DDOS (Distributed Denial of Service) and DOS (Denial of Service) attacks are a flavor of hacks meant to do one thing, make a web site unavailable. The most common way to do this is to flood the site with traffic so it becomes overloaded and cannot respond to requests.
DDOS attacks generally have three parts to it , master, slave and victim, the master controls the slave machines and coordinate the attack on the victim. The simplest form of this attack would go something like
Master at 11:00am EST Ping xxx.xxx.xxx.xxx -n 10000
Slave 1-1000 ping xxx.xxx.xxx.xxx -n 10000
This attack tells 1000 slave machines to send 10,000 ping all at the same time to a particular IP address (victim).

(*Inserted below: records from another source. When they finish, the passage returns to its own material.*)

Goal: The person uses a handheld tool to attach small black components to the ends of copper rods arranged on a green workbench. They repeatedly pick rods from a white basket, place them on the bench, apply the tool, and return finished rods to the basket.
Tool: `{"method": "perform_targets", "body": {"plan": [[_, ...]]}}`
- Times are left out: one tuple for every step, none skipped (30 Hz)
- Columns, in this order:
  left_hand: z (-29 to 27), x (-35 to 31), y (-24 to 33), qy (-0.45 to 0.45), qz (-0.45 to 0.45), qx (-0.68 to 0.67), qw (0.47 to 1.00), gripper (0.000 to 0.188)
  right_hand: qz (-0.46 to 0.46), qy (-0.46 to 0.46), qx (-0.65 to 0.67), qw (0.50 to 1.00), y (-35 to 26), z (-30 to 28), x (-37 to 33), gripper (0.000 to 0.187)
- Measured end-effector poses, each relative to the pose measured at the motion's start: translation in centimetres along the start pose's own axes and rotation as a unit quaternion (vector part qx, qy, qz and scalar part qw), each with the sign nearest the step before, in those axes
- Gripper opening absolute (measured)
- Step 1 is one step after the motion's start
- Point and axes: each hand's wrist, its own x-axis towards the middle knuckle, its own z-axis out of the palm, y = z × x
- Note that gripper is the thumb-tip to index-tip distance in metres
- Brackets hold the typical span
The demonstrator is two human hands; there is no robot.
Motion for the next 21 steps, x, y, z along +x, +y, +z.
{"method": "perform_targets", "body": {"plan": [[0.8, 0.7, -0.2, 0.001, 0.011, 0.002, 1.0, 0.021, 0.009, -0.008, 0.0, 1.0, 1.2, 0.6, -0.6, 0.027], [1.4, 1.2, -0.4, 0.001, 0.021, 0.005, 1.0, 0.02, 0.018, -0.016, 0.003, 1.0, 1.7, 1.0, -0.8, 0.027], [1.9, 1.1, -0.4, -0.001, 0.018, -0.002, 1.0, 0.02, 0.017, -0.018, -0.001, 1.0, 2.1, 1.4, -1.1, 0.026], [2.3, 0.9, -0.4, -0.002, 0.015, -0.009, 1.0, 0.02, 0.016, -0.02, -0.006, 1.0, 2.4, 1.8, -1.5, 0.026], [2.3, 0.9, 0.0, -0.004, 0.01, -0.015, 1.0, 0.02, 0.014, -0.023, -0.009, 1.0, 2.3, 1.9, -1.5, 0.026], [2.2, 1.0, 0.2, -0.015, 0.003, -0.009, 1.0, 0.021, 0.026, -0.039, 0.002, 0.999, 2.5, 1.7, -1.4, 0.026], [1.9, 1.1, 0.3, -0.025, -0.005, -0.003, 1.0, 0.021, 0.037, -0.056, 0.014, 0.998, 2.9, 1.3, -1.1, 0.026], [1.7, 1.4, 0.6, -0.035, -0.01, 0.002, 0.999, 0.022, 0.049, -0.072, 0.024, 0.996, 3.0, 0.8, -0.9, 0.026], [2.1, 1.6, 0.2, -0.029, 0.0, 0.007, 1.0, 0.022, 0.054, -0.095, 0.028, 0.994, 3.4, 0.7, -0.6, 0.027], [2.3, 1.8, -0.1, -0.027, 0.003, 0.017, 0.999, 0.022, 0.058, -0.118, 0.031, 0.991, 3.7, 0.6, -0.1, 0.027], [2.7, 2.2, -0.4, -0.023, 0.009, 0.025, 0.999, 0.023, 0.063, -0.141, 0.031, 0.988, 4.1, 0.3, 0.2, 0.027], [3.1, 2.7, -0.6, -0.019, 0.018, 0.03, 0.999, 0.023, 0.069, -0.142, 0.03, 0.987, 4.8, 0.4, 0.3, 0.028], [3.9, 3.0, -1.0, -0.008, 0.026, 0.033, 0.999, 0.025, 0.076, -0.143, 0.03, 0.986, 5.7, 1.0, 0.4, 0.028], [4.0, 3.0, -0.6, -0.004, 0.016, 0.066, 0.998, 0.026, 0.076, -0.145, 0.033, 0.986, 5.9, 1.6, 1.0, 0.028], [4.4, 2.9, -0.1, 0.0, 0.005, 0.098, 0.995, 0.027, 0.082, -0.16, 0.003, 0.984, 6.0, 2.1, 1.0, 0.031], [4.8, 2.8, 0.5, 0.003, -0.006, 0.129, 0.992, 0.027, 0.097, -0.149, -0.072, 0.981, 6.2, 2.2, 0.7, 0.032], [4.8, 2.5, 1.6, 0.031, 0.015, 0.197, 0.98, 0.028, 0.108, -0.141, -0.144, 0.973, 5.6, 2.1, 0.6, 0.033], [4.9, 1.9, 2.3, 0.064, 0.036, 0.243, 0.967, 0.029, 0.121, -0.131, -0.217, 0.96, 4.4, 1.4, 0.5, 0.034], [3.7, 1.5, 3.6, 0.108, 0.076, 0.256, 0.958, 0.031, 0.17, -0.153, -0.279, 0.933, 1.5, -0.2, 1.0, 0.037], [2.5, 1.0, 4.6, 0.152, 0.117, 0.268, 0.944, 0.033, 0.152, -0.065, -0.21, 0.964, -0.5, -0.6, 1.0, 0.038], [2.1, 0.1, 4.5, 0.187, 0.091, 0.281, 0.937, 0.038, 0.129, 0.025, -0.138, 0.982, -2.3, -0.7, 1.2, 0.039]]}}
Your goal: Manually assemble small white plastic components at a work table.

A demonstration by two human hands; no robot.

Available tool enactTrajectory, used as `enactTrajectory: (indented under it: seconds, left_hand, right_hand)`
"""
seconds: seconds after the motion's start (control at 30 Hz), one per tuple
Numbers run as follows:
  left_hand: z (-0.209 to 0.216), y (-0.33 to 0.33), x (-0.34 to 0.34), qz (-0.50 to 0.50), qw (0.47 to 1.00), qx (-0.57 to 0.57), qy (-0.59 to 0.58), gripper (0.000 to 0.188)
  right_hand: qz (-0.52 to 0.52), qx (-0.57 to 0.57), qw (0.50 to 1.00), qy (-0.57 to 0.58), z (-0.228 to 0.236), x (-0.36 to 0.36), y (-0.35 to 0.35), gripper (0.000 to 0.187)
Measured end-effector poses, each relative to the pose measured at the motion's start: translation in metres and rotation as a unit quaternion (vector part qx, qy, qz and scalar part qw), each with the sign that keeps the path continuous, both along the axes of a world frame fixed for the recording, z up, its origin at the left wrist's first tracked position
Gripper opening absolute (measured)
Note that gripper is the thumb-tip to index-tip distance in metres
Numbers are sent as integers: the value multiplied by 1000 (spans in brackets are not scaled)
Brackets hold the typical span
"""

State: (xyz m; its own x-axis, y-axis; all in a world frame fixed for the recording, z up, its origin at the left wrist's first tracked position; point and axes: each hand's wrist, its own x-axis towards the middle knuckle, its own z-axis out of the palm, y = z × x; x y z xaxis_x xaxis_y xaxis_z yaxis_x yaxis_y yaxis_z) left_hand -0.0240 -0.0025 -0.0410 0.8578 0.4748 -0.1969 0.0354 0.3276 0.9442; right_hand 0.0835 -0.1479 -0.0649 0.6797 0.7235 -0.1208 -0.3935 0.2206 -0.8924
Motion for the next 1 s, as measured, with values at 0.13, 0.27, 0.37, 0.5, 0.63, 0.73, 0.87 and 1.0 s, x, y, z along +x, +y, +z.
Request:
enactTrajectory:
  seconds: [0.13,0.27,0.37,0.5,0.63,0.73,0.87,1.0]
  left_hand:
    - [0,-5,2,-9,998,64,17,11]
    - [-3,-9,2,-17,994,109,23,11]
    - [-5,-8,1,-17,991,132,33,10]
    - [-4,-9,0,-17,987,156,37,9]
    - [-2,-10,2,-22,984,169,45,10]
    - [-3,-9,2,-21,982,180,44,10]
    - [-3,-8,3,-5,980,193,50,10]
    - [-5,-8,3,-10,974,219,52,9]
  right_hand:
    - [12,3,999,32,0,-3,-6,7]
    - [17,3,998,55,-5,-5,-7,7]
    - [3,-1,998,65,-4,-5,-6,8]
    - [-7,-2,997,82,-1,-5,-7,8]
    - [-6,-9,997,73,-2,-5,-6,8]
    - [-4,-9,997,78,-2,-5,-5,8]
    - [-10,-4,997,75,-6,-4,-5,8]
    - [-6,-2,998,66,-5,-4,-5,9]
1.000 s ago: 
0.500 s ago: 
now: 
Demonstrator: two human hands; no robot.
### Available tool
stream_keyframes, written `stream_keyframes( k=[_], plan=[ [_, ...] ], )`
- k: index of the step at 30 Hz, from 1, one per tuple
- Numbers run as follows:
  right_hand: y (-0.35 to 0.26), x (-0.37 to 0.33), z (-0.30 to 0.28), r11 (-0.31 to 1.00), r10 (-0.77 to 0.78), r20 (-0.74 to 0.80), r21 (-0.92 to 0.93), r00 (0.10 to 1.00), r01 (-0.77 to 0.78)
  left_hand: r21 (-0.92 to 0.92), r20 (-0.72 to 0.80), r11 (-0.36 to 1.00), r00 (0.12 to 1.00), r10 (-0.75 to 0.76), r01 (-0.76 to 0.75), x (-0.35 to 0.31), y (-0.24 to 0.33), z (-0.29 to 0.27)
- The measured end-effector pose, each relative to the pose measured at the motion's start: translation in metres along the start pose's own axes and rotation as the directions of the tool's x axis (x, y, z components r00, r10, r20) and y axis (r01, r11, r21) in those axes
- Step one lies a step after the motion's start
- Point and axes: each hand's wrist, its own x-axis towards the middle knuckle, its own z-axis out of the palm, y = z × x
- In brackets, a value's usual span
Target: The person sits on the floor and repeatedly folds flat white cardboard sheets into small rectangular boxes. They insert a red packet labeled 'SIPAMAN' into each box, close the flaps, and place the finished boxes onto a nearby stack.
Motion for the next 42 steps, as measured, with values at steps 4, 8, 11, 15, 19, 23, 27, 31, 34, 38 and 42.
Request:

One of the most common DDOS attacks is called The Ping of Death it is a typical TCP/IP implementation attack. In this assault, the DDoS attacker creates an IP packet that exceeds the IP standard’s maximum 65,536 byte size. When this fat packet arrives, it crashes systems that are using a vulnerable TCP/IP stack. No modern operating system or stack is vulnerable to the simple Ping of Death, but it was a long-standing problem with Unix systems.
Master at 11:00am EST Ping xxx.xxx.xxx.xxx -n 10000 -l 72000
Slave 1-1000 ping xxx.xxx.xxx.xxx -n 10000 -l 72000
In the above examples it is a simple matter to deny the offending IP access to the site by telling the router or firewall to ignore these packets from that IP. If they attack is coming from 1000 machines it becomes difficult and time consuming to block all the IP’s.
This simple examples of an attack can become much more sophisticated. This is where tools like Tribe Force Network and Trinity come in that allow a single user to blast a port with varying sizes of IP packets to act like a WAN killer, these are extremely effective and allow a single workstation the ability to bring a web site to a halt. Or spoofed IP’s from your own network or allow relaying from proxies servers.
A SYN attack simply buries its target by swamping it with TCP SYN packets. Each SYN packet demands a SYN-ACK response and causes the server t o wait for the proper ACK in reply. Of course, the attacker never gives the ACK, or, more commonly, it uses a bad IP address so there’s no chance of an ACK returning. This quickly swamps a server as it tries to send out SYN-ACKs while waiting for ACKs.
There is no silver bullet for DOS and DDOS attacks, many IDS systems will prevent a SYN flood but may fail on a large scale DDOS attack, companies like Arbor Networks offer programs to help you manage attacks and stay aware of what options are available.
Knowing that an attack is occurring is the first step in reacting to it and your IDS System should have notifications built in, if it does not then you won’t know about the attack until your site is down.
Tracking back to the attacker after the attack can be difficult if not impossible if done by pro’s who understand IP and how to take advantage of it. If the attack has been redirected to appear to be overseas then getting log files may be impossible or require litigation and the involvement of the State Department.